◆ Exercise instructions
Your copy should contain exactly the lines from the start of the material through the line containing "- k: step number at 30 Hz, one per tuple", and no pictures.

══ Collected data

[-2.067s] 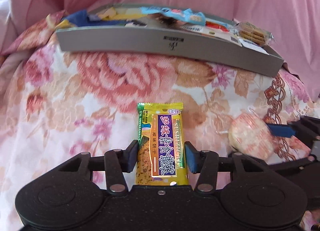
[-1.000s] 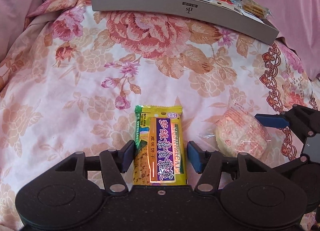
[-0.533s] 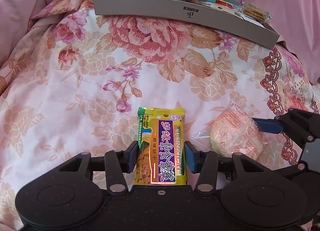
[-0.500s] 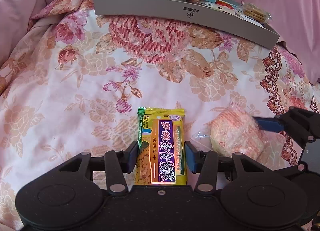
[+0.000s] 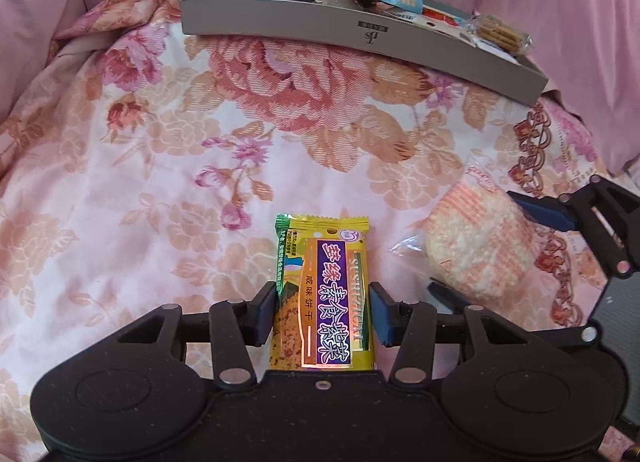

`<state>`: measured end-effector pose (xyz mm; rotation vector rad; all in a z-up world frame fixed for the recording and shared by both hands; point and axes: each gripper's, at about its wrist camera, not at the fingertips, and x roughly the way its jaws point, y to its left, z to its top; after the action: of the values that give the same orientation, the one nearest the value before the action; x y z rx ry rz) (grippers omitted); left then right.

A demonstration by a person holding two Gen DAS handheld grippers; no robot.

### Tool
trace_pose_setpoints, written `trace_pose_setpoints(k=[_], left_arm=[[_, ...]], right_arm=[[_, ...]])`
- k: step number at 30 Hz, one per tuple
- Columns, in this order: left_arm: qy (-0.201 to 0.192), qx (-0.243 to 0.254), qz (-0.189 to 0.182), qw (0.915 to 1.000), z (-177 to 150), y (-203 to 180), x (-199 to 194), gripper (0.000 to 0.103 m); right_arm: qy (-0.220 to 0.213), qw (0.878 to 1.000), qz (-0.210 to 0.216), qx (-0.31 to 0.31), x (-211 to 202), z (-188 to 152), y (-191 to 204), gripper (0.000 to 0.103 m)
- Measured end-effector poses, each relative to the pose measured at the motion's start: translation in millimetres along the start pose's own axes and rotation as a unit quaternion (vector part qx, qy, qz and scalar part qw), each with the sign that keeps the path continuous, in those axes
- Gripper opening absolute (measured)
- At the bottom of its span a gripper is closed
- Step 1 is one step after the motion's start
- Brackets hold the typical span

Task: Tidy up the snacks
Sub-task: 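Carry the yellow bar and large round biscuit over the grey tray with both tools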

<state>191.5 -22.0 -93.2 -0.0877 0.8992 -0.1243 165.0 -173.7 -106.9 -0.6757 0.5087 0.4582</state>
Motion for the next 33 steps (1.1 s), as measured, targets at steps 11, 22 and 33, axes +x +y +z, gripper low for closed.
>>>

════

◆ Output for this exercise
[-2.067s] 
[-1.000s] 
[-0.533s] 
[-0.500s] 
[+0.000s] 

`<state>`: measured end-effector pose (xyz mm; rotation vector rad; all in a z-up world frame fixed for the recording and shared by both hands; point and axes: each gripper's, at about its wrist camera, not at the fingertips, and x roughly the way its jaws point, y to its left, z to its top; after the action: of the values that give the same orientation, the one nearest the value before the action; x y z rx ry rz) (grippers omitted); left then right.

A demonstration by a person holding two Gen DAS handheld grippers; no robot.

### Tool
trace_pose_setpoints, written `trace_pose_setpoints(k=[_], left_arm=[[_, ...]], right_arm=[[_, ...]])`
- k: step number at 30 Hz, one per tuple

No more is needed to finish this exercise.